What needs to be done » Go to the line below that has "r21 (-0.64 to", print it and each line after it exactly, and stop after the line that has "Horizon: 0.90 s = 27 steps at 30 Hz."; leave out pictures.

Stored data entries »
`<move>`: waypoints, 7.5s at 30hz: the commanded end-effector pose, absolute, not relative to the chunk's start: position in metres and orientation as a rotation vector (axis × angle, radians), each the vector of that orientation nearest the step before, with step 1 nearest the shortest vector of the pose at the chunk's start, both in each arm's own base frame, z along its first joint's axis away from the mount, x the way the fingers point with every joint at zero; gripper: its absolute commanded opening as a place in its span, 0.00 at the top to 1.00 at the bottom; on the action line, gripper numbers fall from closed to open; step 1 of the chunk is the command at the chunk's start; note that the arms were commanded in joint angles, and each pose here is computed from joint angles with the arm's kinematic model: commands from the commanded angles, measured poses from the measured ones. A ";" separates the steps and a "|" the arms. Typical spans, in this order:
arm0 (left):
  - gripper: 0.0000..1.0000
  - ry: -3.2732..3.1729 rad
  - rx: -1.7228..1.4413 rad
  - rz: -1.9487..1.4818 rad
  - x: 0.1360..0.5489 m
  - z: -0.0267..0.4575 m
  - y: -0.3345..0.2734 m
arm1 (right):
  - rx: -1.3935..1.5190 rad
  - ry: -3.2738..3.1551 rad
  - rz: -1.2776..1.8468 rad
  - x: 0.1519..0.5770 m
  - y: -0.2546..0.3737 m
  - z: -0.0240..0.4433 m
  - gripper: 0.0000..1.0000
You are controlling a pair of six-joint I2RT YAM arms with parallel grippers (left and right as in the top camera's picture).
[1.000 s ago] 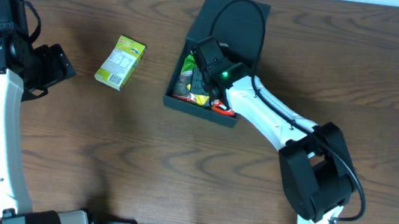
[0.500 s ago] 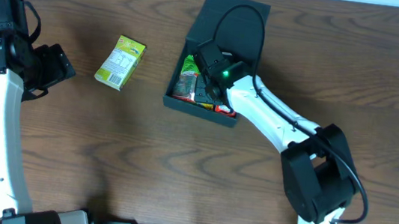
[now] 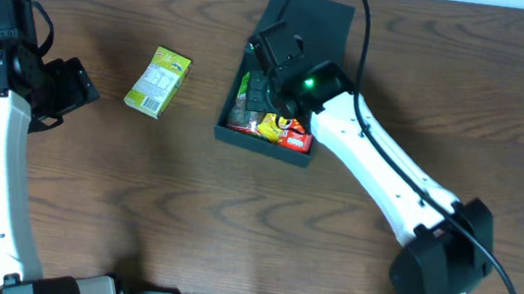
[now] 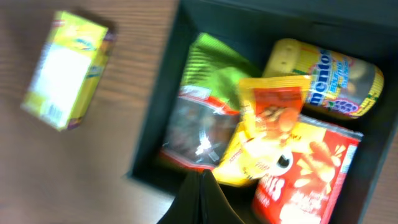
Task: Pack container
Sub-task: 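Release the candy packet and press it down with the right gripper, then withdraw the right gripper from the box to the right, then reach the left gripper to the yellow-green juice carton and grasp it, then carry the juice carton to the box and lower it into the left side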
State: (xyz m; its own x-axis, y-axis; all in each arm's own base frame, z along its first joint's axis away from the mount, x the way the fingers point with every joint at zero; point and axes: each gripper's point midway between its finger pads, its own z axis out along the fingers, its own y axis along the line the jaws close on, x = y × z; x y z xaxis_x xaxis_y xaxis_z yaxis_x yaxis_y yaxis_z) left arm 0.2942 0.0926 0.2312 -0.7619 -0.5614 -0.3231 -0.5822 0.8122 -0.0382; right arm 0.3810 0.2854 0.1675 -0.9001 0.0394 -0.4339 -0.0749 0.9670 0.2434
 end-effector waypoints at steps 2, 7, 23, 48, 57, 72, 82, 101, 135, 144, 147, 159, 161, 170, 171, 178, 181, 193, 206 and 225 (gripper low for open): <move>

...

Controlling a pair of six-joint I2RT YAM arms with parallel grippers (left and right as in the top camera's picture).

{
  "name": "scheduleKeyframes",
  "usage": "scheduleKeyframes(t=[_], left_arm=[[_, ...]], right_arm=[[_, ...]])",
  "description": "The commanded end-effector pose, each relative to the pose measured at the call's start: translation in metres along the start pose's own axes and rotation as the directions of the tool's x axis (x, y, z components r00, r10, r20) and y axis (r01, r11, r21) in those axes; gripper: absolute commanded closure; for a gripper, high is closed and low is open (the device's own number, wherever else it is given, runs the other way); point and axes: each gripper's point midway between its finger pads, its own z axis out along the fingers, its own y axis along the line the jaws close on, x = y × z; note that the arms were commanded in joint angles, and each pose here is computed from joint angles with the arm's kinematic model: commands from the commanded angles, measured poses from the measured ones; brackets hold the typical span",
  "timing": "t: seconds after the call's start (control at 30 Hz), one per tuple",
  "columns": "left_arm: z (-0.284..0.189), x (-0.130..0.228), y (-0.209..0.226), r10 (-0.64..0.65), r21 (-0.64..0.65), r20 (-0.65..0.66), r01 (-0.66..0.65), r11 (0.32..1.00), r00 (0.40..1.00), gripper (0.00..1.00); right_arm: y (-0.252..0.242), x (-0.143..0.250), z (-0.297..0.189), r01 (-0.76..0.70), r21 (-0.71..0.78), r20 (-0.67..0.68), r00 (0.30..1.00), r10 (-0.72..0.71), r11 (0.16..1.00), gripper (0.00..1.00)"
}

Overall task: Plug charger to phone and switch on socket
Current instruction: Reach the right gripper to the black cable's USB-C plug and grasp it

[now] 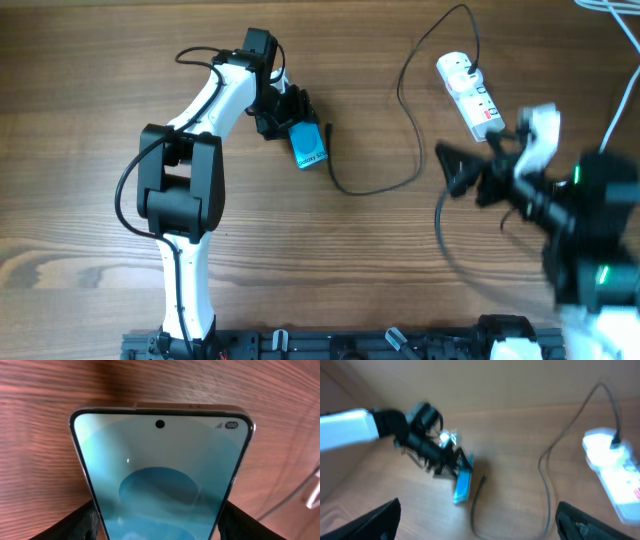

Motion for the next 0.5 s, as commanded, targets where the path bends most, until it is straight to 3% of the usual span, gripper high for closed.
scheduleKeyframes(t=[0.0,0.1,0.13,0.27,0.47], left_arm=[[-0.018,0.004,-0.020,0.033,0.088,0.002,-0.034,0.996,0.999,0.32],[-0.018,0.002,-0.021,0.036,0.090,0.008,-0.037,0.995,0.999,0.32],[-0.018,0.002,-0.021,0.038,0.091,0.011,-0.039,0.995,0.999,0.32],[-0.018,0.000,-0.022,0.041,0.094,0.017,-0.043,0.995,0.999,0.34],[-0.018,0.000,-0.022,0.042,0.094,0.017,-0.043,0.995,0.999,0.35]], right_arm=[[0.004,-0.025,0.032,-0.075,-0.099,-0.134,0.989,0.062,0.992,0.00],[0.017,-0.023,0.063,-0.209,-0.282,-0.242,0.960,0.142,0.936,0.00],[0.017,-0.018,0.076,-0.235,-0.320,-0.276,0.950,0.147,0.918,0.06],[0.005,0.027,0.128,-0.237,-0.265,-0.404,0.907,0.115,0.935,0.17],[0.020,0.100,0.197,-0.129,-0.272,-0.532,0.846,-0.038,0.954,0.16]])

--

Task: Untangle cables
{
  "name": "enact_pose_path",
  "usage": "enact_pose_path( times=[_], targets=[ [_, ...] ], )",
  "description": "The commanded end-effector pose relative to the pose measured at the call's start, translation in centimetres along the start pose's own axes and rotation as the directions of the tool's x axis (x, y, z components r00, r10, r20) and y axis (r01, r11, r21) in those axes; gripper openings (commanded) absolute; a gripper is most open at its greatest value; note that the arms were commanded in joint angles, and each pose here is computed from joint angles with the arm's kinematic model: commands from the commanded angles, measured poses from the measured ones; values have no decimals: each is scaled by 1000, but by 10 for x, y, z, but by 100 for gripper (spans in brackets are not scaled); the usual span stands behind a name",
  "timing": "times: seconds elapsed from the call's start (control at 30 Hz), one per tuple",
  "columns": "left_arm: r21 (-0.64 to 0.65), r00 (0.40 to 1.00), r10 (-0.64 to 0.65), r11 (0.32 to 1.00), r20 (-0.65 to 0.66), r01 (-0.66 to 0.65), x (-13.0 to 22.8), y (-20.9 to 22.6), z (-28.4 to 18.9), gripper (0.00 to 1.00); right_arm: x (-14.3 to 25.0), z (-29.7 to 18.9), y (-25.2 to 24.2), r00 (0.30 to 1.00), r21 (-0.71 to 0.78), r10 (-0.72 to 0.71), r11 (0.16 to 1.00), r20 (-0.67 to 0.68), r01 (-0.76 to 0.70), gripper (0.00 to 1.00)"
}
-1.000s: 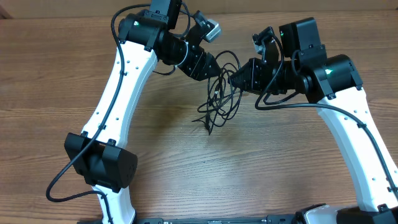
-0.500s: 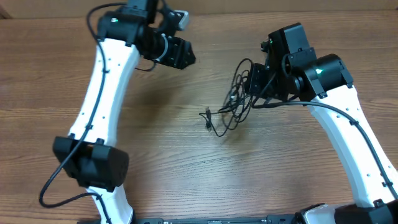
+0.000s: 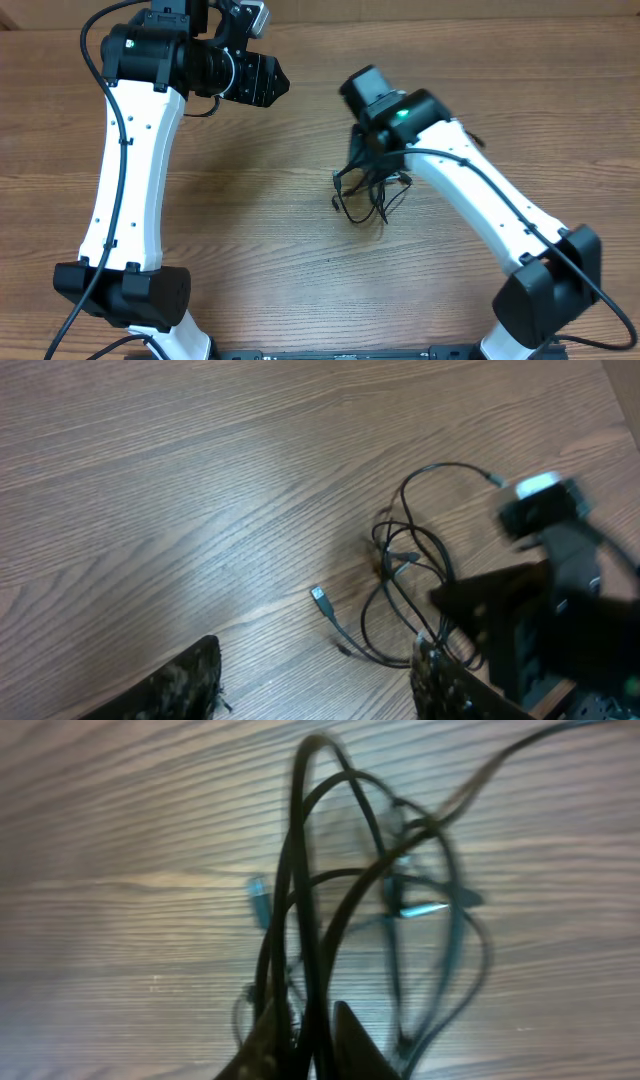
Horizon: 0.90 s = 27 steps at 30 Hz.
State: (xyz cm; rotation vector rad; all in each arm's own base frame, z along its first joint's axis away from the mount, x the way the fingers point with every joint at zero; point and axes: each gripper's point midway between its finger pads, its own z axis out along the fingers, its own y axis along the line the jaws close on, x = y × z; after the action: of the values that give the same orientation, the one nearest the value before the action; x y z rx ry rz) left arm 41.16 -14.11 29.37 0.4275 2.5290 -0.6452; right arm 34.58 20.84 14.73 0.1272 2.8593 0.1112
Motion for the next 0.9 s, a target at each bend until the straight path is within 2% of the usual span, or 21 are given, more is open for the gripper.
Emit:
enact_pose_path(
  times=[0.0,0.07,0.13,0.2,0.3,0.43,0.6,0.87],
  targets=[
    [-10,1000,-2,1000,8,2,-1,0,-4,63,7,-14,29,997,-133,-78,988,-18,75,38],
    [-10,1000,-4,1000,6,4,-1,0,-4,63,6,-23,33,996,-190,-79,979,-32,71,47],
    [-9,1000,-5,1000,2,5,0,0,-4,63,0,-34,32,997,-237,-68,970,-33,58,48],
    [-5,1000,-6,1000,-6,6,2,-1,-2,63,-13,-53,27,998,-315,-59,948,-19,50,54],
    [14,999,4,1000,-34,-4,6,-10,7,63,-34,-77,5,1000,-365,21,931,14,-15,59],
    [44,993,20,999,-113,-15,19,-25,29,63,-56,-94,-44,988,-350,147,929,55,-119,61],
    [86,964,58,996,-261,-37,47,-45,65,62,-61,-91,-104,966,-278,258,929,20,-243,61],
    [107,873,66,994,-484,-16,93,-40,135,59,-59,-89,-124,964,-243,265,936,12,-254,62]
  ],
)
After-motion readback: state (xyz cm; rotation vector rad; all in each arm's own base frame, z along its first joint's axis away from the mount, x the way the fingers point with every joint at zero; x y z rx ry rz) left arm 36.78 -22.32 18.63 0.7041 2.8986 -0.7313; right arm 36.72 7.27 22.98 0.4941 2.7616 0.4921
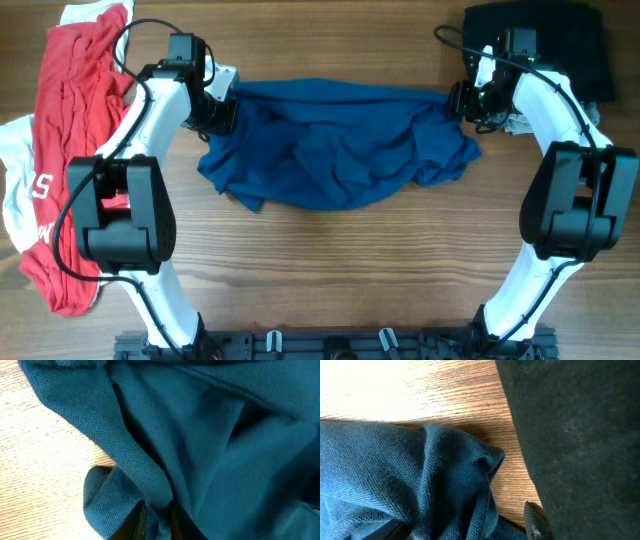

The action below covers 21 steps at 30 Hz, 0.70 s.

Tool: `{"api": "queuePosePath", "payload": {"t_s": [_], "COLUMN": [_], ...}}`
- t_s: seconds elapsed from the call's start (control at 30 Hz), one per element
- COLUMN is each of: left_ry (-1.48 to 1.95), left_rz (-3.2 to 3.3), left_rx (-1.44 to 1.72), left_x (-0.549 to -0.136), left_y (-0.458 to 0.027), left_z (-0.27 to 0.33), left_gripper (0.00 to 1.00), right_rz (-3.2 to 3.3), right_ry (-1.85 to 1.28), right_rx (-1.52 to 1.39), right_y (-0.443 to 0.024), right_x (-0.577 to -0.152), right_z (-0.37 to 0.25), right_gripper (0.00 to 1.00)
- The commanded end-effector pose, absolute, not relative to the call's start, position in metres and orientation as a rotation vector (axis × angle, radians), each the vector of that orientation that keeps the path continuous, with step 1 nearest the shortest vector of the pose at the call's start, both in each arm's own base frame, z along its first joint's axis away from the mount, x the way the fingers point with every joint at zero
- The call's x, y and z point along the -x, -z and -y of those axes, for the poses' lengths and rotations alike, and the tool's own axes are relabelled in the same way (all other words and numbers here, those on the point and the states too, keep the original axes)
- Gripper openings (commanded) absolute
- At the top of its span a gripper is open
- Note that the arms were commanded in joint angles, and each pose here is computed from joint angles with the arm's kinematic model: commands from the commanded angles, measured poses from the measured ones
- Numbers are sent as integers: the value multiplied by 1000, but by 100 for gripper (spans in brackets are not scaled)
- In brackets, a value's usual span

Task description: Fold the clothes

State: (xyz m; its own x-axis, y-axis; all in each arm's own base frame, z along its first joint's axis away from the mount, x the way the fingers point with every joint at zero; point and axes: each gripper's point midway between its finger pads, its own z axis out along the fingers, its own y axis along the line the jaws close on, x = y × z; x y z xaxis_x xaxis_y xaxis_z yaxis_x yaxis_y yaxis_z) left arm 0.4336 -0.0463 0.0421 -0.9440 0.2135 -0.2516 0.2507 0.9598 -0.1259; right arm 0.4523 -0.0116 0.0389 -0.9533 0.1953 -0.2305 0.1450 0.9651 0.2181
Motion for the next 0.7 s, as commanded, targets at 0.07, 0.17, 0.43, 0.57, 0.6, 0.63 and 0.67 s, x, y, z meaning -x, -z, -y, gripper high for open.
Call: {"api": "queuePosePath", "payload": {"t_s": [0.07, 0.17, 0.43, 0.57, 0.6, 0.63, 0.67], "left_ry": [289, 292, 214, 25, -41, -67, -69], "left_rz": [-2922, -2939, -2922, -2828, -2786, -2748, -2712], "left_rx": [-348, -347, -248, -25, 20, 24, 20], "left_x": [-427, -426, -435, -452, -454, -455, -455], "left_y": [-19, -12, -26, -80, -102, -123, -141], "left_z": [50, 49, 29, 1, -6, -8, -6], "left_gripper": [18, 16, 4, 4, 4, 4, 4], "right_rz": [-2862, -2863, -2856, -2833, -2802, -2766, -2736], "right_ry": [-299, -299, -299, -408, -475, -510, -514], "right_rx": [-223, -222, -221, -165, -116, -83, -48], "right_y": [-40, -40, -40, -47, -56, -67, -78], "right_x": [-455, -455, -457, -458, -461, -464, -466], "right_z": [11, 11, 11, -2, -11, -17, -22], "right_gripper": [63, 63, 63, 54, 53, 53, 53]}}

Completed exercise »
  "columns": "left_arm: r21 (-0.64 to 0.65), r00 (0.40 to 1.00), r10 (-0.64 to 0.65), r11 (0.32 to 1.00), r20 (-0.65 to 0.66), r01 (-0.66 to 0.65), x (-13.0 to 22.8), y (-20.9 to 22.6), z (-28.4 to 18.9), gripper (0.00 to 1.00); right_arm: x (-14.3 to 25.0), z (-29.7 to 18.9), y (-25.2 to 24.2), r00 (0.30 to 1.00), r21 (-0.71 to 0.78), r10 (-0.72 to 0.71), r11 (0.16 to 1.00), r20 (-0.67 to 0.68), r01 (-0.76 to 0.70), gripper (0.00 to 1.00)"
}
-1.000s: 
-0.500s: 
+0.000s: 
Horizon: 0.90 s = 27 steps at 30 Hz.

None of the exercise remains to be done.